The problem:
For the data that follows, print the line with "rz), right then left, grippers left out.", the line with "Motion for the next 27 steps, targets", and all lines between them, exactly as they stand. Omit pictures and add nothing.

*** Opening Exercise inputs ***

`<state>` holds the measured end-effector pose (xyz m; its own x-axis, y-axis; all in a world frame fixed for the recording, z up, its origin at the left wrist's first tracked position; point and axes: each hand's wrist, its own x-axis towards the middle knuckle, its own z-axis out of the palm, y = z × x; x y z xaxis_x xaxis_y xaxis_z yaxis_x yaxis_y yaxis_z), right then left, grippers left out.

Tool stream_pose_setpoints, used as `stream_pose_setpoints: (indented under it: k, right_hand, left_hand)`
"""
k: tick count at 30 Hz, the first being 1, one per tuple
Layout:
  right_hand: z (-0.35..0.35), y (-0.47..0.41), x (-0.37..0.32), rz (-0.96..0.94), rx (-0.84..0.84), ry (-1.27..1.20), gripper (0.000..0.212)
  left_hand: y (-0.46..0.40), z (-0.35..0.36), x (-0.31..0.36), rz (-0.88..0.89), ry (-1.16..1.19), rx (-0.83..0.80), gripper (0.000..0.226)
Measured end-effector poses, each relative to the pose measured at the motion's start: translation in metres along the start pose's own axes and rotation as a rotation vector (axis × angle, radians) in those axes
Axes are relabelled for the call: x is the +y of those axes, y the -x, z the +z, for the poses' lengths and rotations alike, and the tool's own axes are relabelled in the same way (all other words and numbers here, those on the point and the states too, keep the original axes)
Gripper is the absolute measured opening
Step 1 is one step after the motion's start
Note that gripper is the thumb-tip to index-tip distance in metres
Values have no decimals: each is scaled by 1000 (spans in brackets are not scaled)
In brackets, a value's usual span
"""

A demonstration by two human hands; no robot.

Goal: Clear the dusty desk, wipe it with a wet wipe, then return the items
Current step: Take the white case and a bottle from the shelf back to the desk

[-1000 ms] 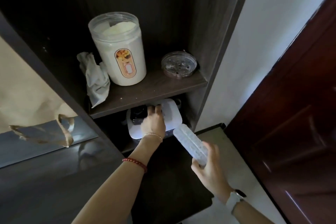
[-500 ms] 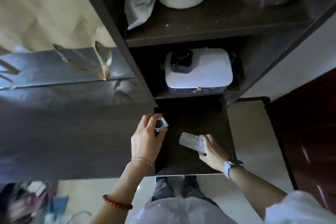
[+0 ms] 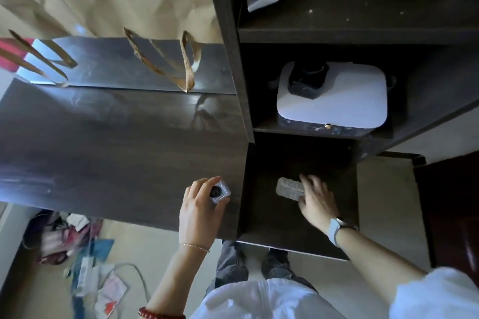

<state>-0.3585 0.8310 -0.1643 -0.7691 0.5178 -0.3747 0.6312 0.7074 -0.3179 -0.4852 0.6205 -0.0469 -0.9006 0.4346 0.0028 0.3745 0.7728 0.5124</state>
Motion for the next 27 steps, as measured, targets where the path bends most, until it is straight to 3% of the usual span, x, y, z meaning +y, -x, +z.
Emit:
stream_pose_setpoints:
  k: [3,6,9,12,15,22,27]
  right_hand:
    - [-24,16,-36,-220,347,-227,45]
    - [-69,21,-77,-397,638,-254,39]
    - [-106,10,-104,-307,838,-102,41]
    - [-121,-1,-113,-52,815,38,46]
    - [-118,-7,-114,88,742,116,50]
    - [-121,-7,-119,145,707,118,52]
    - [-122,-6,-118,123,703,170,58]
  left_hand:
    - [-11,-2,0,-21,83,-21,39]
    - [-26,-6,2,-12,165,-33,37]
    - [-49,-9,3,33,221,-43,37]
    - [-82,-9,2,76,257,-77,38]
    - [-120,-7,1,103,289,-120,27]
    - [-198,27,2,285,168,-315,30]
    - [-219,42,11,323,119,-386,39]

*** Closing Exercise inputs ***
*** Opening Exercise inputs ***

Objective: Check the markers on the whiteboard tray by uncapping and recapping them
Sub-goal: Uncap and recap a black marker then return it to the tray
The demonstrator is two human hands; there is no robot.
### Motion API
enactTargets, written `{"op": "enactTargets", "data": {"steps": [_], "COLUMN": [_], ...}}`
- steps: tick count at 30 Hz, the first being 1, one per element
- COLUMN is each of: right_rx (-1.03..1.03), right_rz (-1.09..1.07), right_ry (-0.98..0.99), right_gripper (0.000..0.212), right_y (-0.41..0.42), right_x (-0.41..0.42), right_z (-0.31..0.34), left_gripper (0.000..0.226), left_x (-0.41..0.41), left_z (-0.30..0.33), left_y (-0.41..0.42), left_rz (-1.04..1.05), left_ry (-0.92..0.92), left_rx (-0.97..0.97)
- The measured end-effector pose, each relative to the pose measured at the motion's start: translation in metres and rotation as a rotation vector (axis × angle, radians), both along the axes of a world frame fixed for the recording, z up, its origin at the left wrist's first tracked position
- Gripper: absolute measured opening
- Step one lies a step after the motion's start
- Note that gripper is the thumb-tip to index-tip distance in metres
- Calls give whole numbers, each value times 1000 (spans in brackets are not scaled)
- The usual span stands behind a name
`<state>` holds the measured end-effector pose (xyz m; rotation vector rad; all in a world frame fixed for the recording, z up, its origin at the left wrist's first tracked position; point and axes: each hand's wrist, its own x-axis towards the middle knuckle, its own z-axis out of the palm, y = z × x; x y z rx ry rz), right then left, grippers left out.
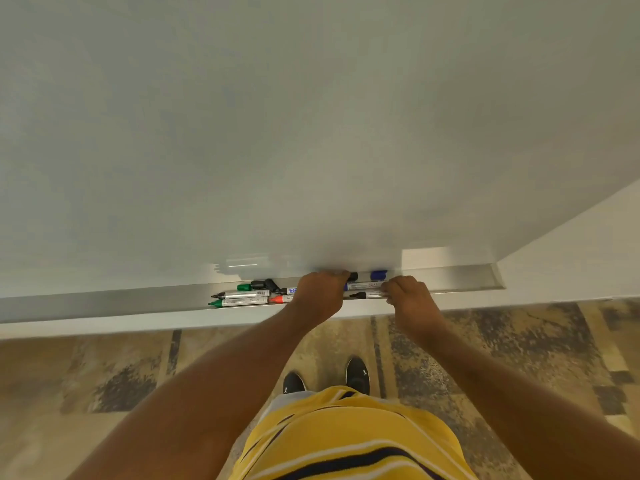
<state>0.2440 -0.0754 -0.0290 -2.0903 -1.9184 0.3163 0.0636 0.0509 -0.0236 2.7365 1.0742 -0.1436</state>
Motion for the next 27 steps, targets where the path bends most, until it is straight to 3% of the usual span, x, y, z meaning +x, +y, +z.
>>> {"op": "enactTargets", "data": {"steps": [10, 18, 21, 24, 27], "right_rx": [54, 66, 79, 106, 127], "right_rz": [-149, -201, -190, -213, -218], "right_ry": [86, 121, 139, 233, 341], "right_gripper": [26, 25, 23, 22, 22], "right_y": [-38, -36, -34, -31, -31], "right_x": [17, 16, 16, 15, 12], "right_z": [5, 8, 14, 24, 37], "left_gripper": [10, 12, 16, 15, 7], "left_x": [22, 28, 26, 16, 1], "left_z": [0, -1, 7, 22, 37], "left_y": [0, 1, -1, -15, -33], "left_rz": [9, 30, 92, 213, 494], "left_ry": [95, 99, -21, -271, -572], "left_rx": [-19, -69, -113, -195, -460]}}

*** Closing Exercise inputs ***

Solution:
`<state>` holds the measured end-effector pose (xyz m; rotation vector rad; all in a world frame fixed for the recording, z up, its origin at the left wrist's first tracked position; point and axes: each hand's wrist, its own x-axis towards the middle knuckle, its own z-axis out of the palm, y = z × x; x y z rx ry rz), right then left, grippers left out.
<state>0.2440 -0.0754 -0.0290 -2.0903 -1.9184 0.3163 0.0636 0.0509 -0.0236 2.7365 1.0742 -0.1436</state>
Motion for the next 27 steps, targets where the path bends most, until it is straight to 3% of the usual span, x, y, z meaning +x, +y, +z.

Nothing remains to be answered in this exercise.